**How to complete this task**
Your task is to find every line of the listing that includes "hand" and copy it.
****************************************
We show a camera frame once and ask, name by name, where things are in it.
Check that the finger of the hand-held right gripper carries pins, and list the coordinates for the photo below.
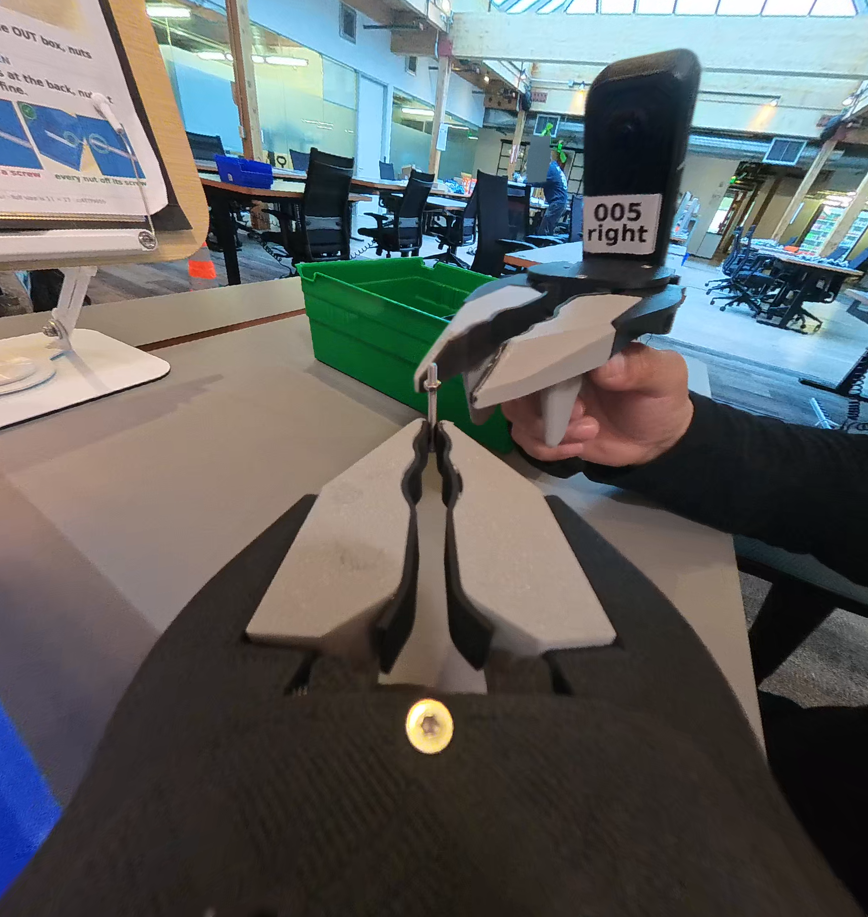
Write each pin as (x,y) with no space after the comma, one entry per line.
(556,351)
(462,319)

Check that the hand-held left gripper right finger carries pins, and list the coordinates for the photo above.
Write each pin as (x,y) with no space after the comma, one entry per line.
(527,566)

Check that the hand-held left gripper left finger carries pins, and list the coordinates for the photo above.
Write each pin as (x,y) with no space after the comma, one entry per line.
(326,566)

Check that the thin metal screw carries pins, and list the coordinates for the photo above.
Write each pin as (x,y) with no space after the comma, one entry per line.
(432,408)

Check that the green plastic bin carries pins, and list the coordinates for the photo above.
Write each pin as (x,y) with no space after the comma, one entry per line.
(362,329)

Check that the large blue plastic bin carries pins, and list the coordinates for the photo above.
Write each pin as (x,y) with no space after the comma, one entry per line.
(4,802)

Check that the person's right forearm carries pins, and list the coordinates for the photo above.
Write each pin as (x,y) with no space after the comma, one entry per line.
(778,487)

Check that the grey desk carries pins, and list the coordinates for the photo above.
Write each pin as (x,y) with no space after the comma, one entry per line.
(190,465)

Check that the person's right hand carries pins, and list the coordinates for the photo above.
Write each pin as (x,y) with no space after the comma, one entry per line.
(634,408)

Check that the wood-edged office table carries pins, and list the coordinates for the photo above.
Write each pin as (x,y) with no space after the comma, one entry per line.
(541,252)

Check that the black office chair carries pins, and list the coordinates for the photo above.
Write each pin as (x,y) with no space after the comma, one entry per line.
(206,147)
(405,215)
(488,215)
(325,200)

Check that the wood-topped office table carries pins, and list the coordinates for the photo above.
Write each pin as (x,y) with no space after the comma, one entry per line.
(283,190)

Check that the small blue bin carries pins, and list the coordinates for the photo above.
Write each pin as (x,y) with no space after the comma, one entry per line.
(244,172)

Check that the orange traffic cone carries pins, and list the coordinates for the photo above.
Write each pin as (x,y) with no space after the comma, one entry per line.
(203,271)

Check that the person's office chair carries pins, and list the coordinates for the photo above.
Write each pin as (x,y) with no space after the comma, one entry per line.
(799,573)

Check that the white and wooden document stand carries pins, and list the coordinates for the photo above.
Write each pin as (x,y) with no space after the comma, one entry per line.
(104,365)

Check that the black backing board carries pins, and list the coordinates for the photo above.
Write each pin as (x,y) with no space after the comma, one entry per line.
(155,143)

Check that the person's lap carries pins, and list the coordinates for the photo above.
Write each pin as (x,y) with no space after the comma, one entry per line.
(835,788)
****************************************
**Response to the task**
Check that the finger of the hand-held right gripper carries pins, and list the coordinates for the photo below.
Check that the hand-held left gripper right finger carries pins, and list the coordinates for the photo above.
Check that the hand-held left gripper left finger carries pins, and list the coordinates for the photo above.
Check that the person's right hand carries pins, and list the coordinates for the photo above.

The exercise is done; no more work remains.